After several full days of team-wide debugging, we had no better explanation based on the available evidence than cosmic rays, or a hardware bug. IBM's POWER processor designers worked across the street from us, so we tried to get them to help- first by asking nicely, then by escalating through management channels.

Their reply was more or less: we've run our gamut of hardware tests for years, and your assertion that it's hardware related is vanishingly unlikely... we don't look into hardware bugs unless you can prove to us beyond a doubt it's hardware related. Cache-aligned memory corruption without any other circumstantial evidence isn't enough.

On a crashed test system sitting in the kernel debugger for several weeks now, there would be no more circumstantial evidence beyond the traces. A corruption like this was never seen again, by all accounts.

If we were right and it was evidence of a hardware failure, this is one way such a problem can go undetected. I hope it was something else, or even a cosmic ray, but we'll never know for sure, I guess.

I understand that someone at Microsoft Research once found a bug in the XB360's memory subsystem by model checking a TLA+ spec of it. The story goes that IBM initially refused to believe the bug report. A few weeks later they admitted that such a bug did indeed exist, had been missed by all their testing and would have resulted in system crashes after about 4 hours use.
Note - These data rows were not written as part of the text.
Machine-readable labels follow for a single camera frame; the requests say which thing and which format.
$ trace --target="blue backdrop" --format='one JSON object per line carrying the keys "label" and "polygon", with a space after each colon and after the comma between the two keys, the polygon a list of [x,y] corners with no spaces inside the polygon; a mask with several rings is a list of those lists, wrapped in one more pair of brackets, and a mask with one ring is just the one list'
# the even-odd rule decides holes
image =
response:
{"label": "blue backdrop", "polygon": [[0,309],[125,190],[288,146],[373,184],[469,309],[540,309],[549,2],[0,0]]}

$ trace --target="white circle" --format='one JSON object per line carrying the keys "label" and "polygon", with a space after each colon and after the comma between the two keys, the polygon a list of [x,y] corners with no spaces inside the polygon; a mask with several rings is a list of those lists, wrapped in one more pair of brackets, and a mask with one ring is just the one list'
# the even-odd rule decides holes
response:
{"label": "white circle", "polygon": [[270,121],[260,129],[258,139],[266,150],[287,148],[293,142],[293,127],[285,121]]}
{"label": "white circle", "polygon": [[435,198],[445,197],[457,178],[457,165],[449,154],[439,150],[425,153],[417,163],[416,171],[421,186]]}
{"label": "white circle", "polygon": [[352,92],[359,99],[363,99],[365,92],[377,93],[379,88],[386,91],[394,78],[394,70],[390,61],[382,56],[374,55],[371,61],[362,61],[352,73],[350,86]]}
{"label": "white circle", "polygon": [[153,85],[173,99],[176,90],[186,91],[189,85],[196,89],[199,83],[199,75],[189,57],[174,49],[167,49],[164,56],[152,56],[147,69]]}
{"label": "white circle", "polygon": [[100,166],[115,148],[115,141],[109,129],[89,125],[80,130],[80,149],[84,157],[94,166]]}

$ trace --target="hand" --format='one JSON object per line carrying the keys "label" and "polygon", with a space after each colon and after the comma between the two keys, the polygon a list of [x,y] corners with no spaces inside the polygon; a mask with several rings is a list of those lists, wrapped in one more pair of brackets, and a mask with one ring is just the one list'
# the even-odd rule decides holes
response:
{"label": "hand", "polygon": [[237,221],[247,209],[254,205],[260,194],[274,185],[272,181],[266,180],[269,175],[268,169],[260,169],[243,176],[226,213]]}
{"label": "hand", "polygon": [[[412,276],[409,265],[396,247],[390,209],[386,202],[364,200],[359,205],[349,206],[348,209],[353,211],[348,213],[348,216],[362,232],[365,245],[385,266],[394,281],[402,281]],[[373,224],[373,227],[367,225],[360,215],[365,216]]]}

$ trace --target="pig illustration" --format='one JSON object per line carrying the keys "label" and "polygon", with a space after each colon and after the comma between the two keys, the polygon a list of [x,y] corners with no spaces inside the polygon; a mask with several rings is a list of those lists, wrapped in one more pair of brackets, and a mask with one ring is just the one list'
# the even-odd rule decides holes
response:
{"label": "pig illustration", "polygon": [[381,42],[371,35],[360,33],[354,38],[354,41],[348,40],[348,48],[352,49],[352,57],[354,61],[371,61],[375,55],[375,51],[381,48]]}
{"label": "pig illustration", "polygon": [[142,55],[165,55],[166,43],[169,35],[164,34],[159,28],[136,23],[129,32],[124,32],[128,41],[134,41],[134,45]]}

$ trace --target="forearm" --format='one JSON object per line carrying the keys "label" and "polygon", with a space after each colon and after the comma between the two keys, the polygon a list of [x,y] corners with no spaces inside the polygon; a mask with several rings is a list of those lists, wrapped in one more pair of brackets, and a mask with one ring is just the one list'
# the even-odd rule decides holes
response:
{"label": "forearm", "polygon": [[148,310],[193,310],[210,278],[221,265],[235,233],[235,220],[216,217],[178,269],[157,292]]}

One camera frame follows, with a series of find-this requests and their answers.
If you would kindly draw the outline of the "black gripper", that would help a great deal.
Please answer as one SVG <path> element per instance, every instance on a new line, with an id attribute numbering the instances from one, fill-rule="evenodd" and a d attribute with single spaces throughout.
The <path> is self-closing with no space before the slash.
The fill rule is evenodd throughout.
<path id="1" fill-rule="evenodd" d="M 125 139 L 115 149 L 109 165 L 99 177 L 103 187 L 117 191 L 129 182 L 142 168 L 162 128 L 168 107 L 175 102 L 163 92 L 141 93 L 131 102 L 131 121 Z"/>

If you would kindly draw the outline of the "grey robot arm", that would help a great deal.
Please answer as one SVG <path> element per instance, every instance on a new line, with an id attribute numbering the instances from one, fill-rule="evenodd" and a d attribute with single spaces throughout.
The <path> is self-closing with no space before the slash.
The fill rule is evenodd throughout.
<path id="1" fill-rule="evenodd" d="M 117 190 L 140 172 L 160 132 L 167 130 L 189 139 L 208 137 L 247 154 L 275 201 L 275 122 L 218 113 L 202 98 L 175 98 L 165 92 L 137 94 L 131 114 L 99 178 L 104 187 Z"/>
Did you by chance see the paper a year back or so outlining that memory errors are more likely to occur near page boundaries? The author's premise was that a lot of 'cosmic rays' are just manufacturing flaws.

  • I debugged lots of memory corruption errors in my time working on AIX kernel stuff. Most of the ones I got to work on did indeed happen at a page boundary [1]. I think there is a pretty simple reason for this: "pages" are both the logical unit size of memory the kernel's allocator hands out, and the unit size that the hardware is capable of addressing in most cases. Therefore, when something at the kernel level is done incorrectly, it often references someone else's page.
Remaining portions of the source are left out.